Os detalhes do Orçamento foram definidos na noite de sábado, em uma reunião na Casa do Governo, da qual participaram o presidente Fernando de la Rúa, o chefe de Gabinete, Chrystian Colombo, e os ministros Domingo Cavallo (Economia), Carlos Bastos (Infra-Estrutura) e José Dumón (Trabalho).
Os ajustes fiscais exigidos pelo Fundo enxugarão o Orçamento de 2002 em mais de 15% em relação ao deste ano, e ele deve ficar próximo dos US$ 41 bilhões. O governo teria decidido não eliminar o décimo terceiro salário de funcionários públicos e aposentados, devido à dificuldade de a medida ser aprovada.
O FMI exigiu fortes ajustes no Orçamento para liberar o desembolso de US$ 1,26 bilhão, que era esperado pelo governo para este mês. Cortes maiores seriam necessários para o governo conseguir cumprir a política de déficit zero (gastar apenas o que arrecada) prometida para 2002.
O Pami (órgão de assistência médica a aposentados e pensionistas) deve ser sacrificado, tendo de diminuir o número de funcionários ao nível de dezembro de 2000.
O corte nos salários de funcionários públicos e aposentados, que foi de 13% em julho, poderia aumentar para 21% em 2002. Mas essa possibilidade já foi rechaçada por deputados da oposição e da base governista.
O governo, que vem negociando com lideranças e governadores da oposição há dias, luta para que o Orçamento seja aprovado ainda nesta semana. A intenção do governo é que o caso argentino seja discutido na última reunião do Fundo deste ano, no dia 21.
Do contrário, as chances de liberação do desembolso neste ano vão por água abaixo. Sem o desembolso, o país fica sem recursos para pagar os vencimentos da dívida nas próximas semanas, e pode entrar em ''default'' (calote).

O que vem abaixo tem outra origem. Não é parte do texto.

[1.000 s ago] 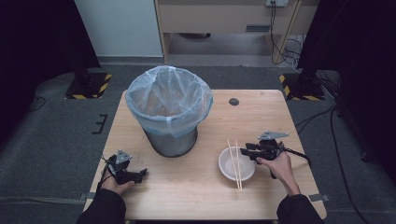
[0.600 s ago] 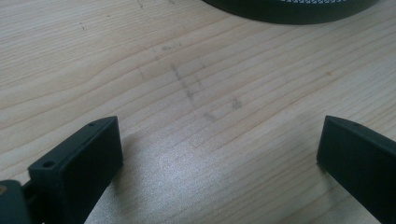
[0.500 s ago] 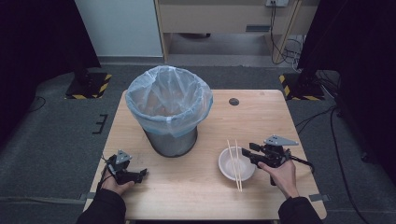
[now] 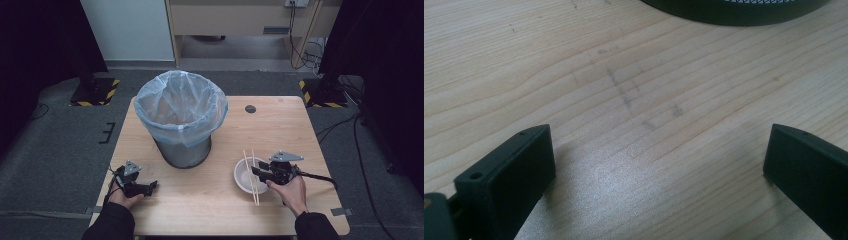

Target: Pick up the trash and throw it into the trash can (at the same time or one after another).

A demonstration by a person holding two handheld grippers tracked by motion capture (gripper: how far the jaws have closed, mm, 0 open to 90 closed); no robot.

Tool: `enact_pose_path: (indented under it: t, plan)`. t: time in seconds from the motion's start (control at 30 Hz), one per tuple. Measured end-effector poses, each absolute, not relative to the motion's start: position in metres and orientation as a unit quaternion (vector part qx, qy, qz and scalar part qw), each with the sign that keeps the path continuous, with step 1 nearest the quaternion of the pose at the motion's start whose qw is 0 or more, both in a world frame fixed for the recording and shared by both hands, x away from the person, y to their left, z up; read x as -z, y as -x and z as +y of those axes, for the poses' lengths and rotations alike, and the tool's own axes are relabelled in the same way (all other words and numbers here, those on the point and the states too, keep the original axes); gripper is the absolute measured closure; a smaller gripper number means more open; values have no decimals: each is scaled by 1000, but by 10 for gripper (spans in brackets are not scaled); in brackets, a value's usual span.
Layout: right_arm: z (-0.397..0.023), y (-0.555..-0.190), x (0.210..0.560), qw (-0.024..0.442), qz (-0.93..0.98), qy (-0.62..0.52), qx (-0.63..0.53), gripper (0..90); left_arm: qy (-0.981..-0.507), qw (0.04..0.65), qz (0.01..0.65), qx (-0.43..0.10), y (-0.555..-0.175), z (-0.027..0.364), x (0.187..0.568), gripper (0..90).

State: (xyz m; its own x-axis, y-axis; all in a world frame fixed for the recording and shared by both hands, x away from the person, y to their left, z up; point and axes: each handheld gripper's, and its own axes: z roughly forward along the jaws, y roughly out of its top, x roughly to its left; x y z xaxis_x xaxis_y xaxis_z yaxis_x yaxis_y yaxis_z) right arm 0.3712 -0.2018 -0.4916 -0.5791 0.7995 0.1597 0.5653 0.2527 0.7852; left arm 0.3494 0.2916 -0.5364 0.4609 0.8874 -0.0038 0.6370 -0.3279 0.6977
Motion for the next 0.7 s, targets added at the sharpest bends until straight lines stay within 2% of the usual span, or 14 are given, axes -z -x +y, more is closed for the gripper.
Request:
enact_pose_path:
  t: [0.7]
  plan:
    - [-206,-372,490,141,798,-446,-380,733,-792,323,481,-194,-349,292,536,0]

O senador justicialista Jorge Yoma vê problemas para se aprovar o Orçamento de forma tão rápida. ''O governo deveria ter mandado o Orçamento em 30 de setembro e agora acredita que em uma semana o debateremos e o aprovaremos.'' Para a Fundação Capital, sem o Fundo, o país entraria em ''default''.
Dois grupos dentro do governo já trabalham com calendários para a dolarização da economia como forma de se sair da crise político-econômica, segundo informação do jornal ''Clarín''. O primeiro, formado pelos mais otimistas, dentre os quais estaria Cavallo, acredita que a dolarização deva ser efetivada no fim de fevereiro, depois de encerrada a reestruturação da dívida externa. Para o segundo grupo, a economia do país terá de ser dolarizada antes do fim do ano.